AirTag tracks stolen Yukon from Toronto to Dubai

Andrew's '22 GMC Yukon XL was stolen in Toronto in May last year—not the first truck he'd lost to a thief—with an Apple AirTag now hidden in it. He watched as te airtag tracked the vehicle on its journey, first to a railyard, then to Montreal, then to a used car dealer in the United Arab Emirates. The Yukon is in Dubai, and he can't get anyone to gives a damn.

After pleading with police to help retrieve the truck, he hired a private investigator and even contacted Interpol, to no avail. Andrew's extraordinary efforts provide a rare glimpse into an overseas shipping route used by criminals amid Canada's auto theft epidemic. "We've done everything we possibly can, save going over there and trying to take it back ourselves," he said in an interview. "I want my truck back."

It's funny how police have absorbed so much public spending—half the budgets of some cities—and yet seem more disinterested than ever in anything except patrolling, self-justifying toys and generating further financial liabilities. The car could still be in the Toronto railyard and it would still take media pressure to rouse them to action.

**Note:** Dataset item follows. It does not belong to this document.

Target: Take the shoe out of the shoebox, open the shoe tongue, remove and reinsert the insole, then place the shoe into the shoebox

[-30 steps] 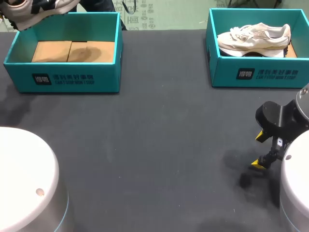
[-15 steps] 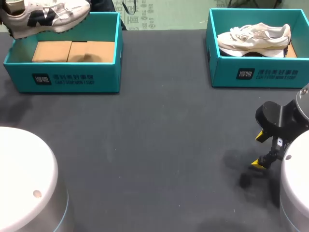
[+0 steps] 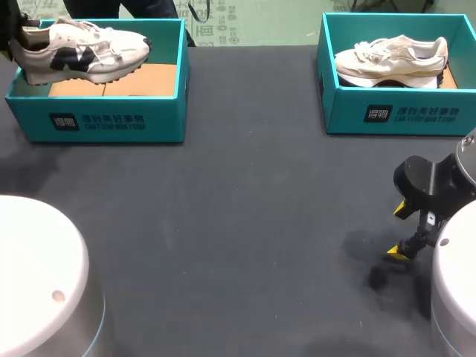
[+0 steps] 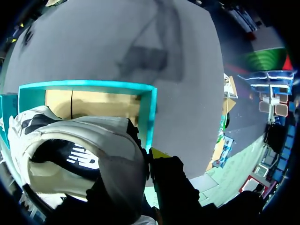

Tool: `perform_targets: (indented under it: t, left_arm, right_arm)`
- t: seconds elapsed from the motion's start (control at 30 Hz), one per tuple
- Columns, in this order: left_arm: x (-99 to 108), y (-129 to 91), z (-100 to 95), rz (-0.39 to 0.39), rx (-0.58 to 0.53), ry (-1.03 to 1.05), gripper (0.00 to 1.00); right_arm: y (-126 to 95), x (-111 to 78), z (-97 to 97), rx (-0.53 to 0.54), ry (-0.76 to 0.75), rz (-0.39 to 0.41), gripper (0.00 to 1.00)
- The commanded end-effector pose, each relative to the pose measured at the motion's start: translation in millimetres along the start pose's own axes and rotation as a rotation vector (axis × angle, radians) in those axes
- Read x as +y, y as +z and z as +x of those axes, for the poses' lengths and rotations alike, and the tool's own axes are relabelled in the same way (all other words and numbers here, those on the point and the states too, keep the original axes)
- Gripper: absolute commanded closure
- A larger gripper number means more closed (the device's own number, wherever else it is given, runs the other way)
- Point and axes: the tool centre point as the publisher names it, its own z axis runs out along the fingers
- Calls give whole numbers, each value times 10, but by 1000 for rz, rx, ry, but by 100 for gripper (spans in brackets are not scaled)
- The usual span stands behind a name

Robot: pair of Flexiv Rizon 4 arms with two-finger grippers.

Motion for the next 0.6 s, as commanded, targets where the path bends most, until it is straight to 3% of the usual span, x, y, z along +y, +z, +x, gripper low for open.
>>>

I spotted this story at AppleInsider, which posts an interesting coda:

While victims may be tempted to use an AirTag to track their vehicle to the thief's location to confront them, Apple, AppleInsider,, and many law enforcement agencies advise against doing that. Instead, victims of vehicle theft should report the crime to the police as soon as possible.

I get the "to confront them" part of that, and farbeit from me to disregard AppleInsider's law enforcement tips, but stern warnings not to use AirTags to track property seems to be a thing. What the fuck are they for, then? Why should everyday people not use AirTags like this? I can't help but think the answer to that question is just because it embarasses authorities, airlines and other folks who can't cover their asses when you know where a stolen or lost item is.